Look through the data for the string "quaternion". Copy every line where it is found.

**** Exercise material

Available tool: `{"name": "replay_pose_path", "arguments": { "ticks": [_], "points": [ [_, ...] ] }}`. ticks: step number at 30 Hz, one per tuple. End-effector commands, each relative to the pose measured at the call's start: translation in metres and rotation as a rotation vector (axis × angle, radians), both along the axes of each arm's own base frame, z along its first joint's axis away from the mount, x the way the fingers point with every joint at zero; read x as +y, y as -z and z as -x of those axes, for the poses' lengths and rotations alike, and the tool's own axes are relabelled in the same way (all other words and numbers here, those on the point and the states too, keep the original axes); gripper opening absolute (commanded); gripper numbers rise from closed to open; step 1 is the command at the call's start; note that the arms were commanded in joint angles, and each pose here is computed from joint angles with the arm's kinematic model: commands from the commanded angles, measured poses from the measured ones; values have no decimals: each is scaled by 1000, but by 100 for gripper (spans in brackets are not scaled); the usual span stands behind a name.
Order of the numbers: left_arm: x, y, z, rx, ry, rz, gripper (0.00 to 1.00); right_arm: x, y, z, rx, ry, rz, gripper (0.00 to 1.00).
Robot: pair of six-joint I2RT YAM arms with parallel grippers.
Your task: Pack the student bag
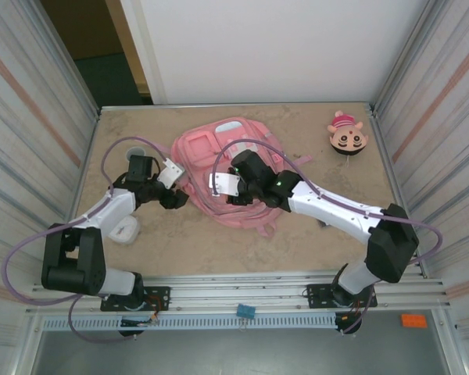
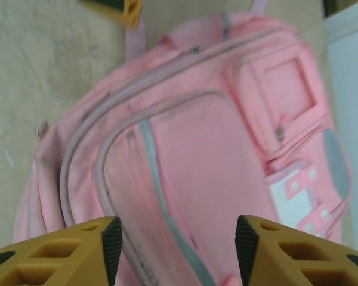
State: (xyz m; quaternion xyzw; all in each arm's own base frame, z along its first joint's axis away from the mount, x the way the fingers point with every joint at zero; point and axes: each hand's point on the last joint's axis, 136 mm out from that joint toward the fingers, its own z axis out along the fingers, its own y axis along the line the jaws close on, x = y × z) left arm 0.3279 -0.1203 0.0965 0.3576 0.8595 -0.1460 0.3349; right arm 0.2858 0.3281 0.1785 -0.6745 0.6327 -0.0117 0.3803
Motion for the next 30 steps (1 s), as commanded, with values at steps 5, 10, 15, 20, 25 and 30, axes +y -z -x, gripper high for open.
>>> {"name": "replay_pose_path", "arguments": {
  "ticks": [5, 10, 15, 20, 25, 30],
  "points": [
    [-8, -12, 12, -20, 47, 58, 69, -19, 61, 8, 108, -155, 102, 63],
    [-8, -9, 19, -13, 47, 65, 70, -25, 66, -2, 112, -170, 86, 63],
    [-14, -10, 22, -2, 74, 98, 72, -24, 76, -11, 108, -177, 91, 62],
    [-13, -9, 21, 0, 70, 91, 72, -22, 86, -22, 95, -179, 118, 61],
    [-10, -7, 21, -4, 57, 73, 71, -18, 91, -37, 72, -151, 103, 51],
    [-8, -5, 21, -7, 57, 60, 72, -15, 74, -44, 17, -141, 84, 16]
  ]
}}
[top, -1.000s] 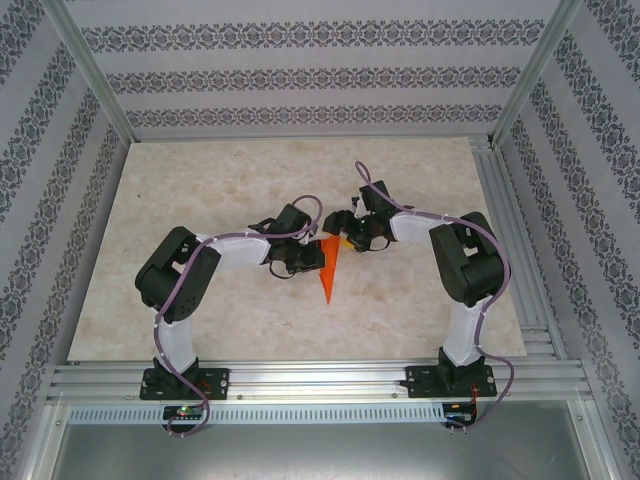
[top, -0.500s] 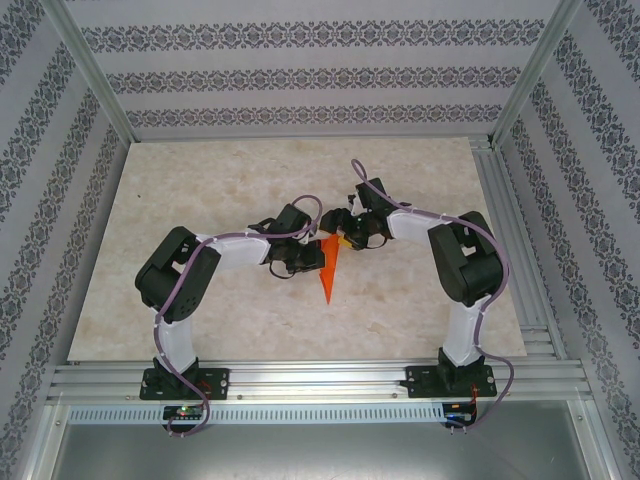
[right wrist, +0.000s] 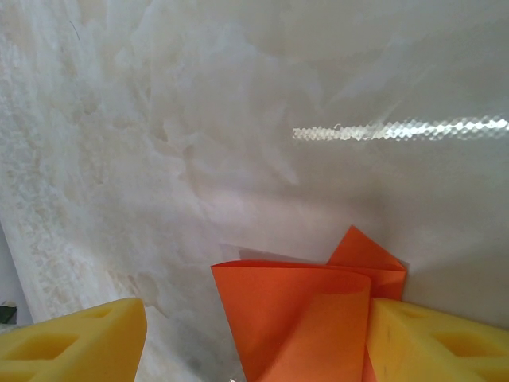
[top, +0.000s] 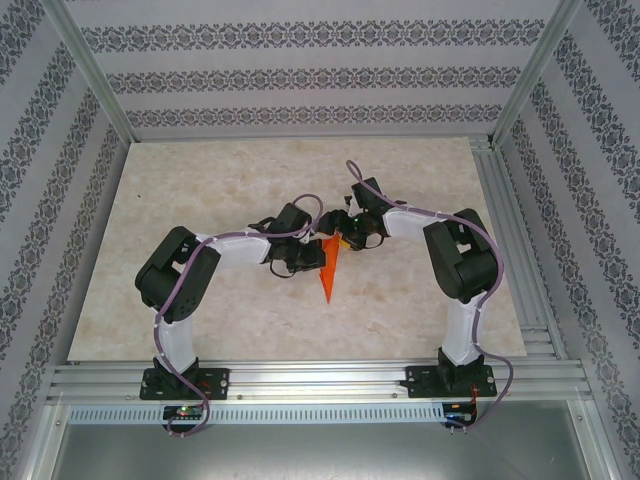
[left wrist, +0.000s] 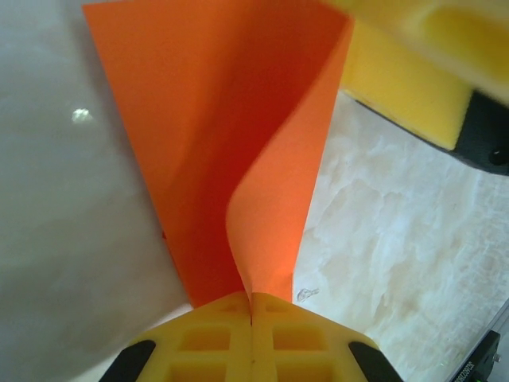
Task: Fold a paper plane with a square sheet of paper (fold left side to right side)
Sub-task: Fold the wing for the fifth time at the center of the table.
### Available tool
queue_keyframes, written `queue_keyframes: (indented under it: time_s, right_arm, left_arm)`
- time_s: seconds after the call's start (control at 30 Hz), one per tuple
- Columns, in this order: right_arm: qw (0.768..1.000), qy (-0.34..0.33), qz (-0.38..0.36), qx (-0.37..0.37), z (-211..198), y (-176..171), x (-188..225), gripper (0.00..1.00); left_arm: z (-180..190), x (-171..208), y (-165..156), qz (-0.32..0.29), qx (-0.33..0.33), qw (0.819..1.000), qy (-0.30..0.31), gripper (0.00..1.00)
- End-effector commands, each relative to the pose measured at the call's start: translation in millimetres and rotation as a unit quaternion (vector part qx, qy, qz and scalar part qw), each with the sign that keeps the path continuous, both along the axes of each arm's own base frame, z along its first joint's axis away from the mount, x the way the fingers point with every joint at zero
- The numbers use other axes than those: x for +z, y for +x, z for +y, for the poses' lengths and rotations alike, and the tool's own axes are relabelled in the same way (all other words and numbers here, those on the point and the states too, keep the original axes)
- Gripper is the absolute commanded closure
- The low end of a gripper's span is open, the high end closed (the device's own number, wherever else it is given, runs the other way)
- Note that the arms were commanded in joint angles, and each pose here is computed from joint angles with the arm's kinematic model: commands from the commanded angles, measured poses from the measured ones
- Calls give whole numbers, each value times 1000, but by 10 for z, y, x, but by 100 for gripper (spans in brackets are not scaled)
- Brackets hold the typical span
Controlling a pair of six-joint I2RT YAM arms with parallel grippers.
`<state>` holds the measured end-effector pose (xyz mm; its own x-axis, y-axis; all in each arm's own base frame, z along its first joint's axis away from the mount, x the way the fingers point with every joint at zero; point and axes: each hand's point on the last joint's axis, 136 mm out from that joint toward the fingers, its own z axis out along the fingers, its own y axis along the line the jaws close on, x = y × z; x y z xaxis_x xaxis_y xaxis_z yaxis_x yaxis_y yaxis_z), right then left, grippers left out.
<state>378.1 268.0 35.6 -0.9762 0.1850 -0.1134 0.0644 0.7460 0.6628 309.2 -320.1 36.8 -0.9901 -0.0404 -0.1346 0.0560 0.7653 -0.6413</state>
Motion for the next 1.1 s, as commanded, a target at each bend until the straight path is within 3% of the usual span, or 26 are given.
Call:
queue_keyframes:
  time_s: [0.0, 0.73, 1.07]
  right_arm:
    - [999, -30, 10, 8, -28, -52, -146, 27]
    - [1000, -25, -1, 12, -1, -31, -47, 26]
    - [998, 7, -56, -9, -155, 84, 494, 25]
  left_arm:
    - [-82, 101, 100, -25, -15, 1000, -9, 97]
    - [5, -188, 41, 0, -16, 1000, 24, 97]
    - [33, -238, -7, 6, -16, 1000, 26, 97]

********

§ Solved exercise
State: (xyz m; quaternion xyzw; all in each arm's own base frame, z along its first joint's axis away from the mount, x the way the fingers point with every joint at zero; point and axes: each hand's point on the last joint's axis, 136 mm out from that joint toward the fingers, its own z axis out along the fingers, its own y axis along the line the jaws close on, x = y × z) left arm 0.3279 -0.1203 0.0965 0.3576 0.8595 -0.1460 0.3349; right arm 0.2858 0.3281 0.1785 -0.6745 0.6327 -0.0117 0.3803
- End-effector commands, each relative to the pose measured at the call's start: translation in millimetres and rotation as a unit quaternion (vector part qx, qy, qz and scalar part qw), each with the sign that keeps the path continuous, both along the axes of each arm's own base frame, z along its first joint's axis away from the mount, x the way the fingers point with every joint at zero

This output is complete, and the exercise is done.